> **What needs to be done**: The reply should consist of the line containing "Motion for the" and all lines after it in the listing below, reproduced exactly and nothing more.

> **Data extract**:
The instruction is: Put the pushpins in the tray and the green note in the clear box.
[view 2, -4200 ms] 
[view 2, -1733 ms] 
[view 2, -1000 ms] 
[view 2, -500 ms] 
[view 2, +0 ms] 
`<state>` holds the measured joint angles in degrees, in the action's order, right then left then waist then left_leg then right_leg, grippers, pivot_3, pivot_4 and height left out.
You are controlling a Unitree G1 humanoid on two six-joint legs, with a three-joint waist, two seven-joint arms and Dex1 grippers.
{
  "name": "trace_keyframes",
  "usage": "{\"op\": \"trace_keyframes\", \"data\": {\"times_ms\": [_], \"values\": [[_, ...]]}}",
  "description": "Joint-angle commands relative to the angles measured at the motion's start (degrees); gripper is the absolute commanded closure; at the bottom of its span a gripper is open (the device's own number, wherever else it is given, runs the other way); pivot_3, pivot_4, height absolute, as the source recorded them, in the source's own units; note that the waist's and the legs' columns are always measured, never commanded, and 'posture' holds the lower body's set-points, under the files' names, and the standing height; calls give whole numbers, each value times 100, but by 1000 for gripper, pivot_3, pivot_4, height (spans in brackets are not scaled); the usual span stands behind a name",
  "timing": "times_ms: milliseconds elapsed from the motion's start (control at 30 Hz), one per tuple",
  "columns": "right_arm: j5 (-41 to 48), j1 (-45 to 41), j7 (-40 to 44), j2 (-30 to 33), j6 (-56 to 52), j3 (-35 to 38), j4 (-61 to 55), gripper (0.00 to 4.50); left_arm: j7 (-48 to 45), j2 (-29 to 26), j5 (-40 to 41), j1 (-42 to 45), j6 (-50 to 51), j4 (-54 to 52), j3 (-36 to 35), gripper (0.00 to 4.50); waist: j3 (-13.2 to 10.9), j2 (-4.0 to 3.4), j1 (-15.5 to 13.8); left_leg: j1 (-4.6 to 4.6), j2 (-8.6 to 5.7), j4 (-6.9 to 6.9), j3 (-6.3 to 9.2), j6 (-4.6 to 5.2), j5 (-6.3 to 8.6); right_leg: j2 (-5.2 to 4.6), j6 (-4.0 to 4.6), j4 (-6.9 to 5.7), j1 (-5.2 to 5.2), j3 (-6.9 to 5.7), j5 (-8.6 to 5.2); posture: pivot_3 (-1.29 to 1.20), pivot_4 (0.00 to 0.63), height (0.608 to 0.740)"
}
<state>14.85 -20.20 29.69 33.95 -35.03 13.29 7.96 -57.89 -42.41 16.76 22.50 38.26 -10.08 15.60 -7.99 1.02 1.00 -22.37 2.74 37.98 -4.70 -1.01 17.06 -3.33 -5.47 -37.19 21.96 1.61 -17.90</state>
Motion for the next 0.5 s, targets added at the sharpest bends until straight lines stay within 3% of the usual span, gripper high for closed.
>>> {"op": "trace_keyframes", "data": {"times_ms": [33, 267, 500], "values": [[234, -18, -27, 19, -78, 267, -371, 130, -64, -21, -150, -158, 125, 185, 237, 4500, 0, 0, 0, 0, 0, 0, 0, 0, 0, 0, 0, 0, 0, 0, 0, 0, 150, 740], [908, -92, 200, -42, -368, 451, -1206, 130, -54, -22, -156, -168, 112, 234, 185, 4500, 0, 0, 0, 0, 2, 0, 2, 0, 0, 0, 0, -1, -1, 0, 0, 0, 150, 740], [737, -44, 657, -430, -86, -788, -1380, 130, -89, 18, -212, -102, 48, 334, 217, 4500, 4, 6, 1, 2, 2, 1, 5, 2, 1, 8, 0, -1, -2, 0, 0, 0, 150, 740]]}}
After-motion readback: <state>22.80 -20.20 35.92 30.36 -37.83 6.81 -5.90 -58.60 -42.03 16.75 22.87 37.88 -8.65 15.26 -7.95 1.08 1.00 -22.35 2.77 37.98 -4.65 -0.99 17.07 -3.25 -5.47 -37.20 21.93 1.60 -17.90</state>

> **Solution for this problem**:
Motion for the next 0.5 s, targets added at the sharpest bends until straight lines stay within 3% of the usual span, gripper high for closed.
>>> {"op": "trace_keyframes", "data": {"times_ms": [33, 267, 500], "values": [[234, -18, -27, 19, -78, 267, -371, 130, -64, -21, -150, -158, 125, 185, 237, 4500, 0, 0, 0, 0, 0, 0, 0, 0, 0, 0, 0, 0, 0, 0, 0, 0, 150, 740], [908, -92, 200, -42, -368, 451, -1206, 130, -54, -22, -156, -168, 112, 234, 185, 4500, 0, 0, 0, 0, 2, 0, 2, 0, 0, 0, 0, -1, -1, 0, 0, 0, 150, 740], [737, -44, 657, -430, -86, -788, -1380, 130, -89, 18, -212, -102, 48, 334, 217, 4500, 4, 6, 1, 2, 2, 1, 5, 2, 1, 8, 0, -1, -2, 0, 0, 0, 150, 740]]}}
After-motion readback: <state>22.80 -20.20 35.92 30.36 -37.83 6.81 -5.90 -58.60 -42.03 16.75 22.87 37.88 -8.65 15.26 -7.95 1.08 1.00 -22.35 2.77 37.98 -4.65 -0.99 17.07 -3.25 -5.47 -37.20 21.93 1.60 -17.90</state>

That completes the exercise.